Ich habe solches und ähnliches sehr, sehr oft erlebt. Auch Äußerungen wie, warum bleibt die nicht zu Hause mit ihm oder warum nimmt sie ihn überall mit
hin. Das alles machte mich oft traurig, wütend und nachdenklich.
Tja, aus heutiger Sicht sage ich, daß ich trotz negativer Erlebnisse das Richtige getan habe. Wir haben große Erfolge bei der Genesung meines Mannes
erlebt. Es ist zwar nichts mehr so, wie es einmal war, aber wir haben uns ein „neues„ Leben aufgebaut. Ich denke auch, daß ich durch diese teils negativen Erfahrungen trotzdem den Glauben an die Menschen wiedergefunden habe.
Sehr, sehr viel hat mir dabei auch unsere Selbsthilfegruppe geholfen. Ich bin damals so selbstverständlich dort aufgefangen worden, als es mir persönlich ziemlich schlecht ging. Ich habe dort nicht nur Verständnis für meine Probleme gefunden, sondern auch für mein angeknackstes Selbstbewußtsein.
Ich habe gelernt, mit dem Leben, wie es jetzt ist, fertig zu werden. Was auch wichtig war, mein Mann wurde dort akzeptiert, so wie er ist. Und das ist auch heute noch nicht immer leicht. Dort fanden wir auch einen neuen Bekanntenkreis, auf den ich mich jederzeit verlassen kann und der sich mit unseren paar alten Freunden gut verbinden läßt.
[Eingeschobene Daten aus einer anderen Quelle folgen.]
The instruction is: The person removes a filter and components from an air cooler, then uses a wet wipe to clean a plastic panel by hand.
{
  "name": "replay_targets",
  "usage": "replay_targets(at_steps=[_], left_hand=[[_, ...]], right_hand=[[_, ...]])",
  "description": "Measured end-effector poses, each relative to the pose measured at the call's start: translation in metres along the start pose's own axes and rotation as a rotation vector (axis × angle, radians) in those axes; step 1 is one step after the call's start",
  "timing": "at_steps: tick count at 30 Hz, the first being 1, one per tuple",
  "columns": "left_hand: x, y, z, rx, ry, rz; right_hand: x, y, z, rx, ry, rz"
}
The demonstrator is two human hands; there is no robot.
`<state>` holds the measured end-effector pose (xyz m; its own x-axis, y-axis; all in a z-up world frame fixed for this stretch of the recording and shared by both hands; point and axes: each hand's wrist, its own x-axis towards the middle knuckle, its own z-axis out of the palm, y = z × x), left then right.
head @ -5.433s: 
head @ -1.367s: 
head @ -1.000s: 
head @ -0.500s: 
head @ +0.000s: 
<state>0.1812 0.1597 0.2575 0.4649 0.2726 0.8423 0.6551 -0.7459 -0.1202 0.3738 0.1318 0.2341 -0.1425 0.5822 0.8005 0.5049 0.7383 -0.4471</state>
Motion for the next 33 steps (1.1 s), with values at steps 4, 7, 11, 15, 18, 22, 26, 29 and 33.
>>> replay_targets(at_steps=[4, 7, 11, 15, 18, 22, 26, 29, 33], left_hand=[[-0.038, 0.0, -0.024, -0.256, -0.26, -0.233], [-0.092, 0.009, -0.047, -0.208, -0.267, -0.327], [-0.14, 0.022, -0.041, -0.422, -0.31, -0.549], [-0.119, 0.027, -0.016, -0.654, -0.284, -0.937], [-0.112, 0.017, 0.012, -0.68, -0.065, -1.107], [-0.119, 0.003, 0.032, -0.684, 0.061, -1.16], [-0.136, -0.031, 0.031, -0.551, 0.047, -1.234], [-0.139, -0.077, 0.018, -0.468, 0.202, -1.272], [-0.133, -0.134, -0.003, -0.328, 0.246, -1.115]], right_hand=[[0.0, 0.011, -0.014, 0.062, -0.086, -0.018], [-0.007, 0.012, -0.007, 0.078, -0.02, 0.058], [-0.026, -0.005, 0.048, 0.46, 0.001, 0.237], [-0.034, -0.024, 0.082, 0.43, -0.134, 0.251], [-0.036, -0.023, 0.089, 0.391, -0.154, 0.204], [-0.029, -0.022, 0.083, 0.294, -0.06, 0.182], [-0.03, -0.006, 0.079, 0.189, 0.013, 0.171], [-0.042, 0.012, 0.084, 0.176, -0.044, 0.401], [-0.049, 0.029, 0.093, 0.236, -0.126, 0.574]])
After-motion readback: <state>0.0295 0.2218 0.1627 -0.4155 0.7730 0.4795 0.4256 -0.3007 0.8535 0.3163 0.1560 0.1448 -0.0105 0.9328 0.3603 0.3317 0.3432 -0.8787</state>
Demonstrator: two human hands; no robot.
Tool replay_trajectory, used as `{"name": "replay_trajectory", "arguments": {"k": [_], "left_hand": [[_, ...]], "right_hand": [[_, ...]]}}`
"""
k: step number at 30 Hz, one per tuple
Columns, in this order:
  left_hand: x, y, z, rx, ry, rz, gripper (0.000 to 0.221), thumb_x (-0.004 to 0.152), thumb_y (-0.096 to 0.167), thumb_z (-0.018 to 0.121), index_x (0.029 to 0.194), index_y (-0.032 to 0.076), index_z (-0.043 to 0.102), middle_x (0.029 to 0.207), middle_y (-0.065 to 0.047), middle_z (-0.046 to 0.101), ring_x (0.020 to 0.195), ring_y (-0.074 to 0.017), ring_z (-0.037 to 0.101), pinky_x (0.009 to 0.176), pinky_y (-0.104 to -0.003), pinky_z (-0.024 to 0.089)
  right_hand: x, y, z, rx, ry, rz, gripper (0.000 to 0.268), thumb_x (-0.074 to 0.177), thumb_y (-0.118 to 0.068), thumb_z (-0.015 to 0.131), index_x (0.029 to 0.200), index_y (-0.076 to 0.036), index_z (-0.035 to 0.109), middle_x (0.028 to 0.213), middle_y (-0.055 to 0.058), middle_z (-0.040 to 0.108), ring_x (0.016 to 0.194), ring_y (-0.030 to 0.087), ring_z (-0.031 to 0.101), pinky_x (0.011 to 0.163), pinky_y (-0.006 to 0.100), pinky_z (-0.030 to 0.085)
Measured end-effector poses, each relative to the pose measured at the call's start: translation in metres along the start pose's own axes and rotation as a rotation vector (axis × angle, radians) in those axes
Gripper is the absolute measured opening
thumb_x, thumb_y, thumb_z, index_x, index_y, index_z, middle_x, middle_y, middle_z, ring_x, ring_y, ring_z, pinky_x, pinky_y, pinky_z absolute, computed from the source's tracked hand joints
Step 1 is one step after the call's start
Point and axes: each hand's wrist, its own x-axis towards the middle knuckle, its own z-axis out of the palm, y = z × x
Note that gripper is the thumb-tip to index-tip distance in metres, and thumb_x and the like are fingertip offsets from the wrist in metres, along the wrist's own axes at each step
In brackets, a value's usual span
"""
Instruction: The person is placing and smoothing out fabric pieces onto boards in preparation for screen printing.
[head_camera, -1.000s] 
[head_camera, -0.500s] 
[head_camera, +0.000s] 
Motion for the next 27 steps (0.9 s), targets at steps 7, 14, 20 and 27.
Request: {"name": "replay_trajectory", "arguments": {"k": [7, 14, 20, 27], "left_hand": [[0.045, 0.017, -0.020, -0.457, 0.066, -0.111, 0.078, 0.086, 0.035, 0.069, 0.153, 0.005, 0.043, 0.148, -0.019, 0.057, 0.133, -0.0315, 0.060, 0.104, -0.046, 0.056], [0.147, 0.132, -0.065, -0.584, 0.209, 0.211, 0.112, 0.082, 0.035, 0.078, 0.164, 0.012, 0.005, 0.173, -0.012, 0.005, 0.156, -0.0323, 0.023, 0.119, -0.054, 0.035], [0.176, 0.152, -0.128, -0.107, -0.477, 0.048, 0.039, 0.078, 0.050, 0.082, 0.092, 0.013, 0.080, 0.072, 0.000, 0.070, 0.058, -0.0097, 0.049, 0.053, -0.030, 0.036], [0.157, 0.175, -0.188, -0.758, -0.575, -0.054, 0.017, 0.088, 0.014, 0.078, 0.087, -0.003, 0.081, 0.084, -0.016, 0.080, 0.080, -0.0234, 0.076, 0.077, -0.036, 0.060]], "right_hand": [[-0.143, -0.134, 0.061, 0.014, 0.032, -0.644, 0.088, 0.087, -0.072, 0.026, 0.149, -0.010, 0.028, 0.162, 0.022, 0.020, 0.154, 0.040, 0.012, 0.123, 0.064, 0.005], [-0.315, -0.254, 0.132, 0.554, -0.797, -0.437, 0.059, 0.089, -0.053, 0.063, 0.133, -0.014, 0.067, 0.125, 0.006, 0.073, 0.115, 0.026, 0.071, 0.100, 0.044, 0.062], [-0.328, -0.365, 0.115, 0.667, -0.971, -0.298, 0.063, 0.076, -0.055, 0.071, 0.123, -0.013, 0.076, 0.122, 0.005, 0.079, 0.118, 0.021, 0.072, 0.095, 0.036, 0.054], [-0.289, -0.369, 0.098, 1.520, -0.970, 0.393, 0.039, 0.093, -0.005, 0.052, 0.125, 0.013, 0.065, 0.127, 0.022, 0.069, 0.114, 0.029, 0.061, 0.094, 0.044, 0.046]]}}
Mich verbindet mit diesen Menschen mehr, als man sich vorstellen kann, deshalb kann ich nur sagen und bitten: „Geht auf Menschen zu, die in großem Leid stehen, überwindet diese verdammte Hemmschwelle!„ Nicht die Augen verschließen, sondern geht mit offenen Augen durch die Welt!
Meine weitere Aufgabe ist, solchen Menschen zu helfen, für sie da zu sein,
damit sie nicht solche Erlebnisse haben, wie ich sie hatte.

Doris Böhm

Was danach geschah...
Obigen Artikel schrieb ich im Jahre 1998.
Mittlerweile hat sich unser Leben doch grundlegend verändert. Wir haben unser Haus verkauft und sind weggezogen, obwohl mein Mann dort geboren ist. Was wir erlebt haben war nicht der einzige Grund für unseren Entschluß, aber mit ein ganz großer. Mich störte einfach das mein Mann nicht als der akzeptiert wurde, wie er jetzt ist, sondern als "Behinderter" weil alle wußten was passiert war. Das er behindert ist wird dadurch nicht weniger, aber die vielen kleinen Wunder der Besserung wurden nicht gesehen. Von dem, was ich nach wie vor erlebte, ganz zu schweigen.
Wir sind in eine andere Gegend gezogen und mein Mann hat sich sehr gut eingelebt. Hier wird er so angenommen wie er ist. Man kennt ihn nicht von früher und zieht daher keine Vergleiche.
Ich hoffe und denke diesbezüglich keinen Fehler gemacht zu haben und wünsche es geht weiter bergauf oder bleibt wenigstens konstant.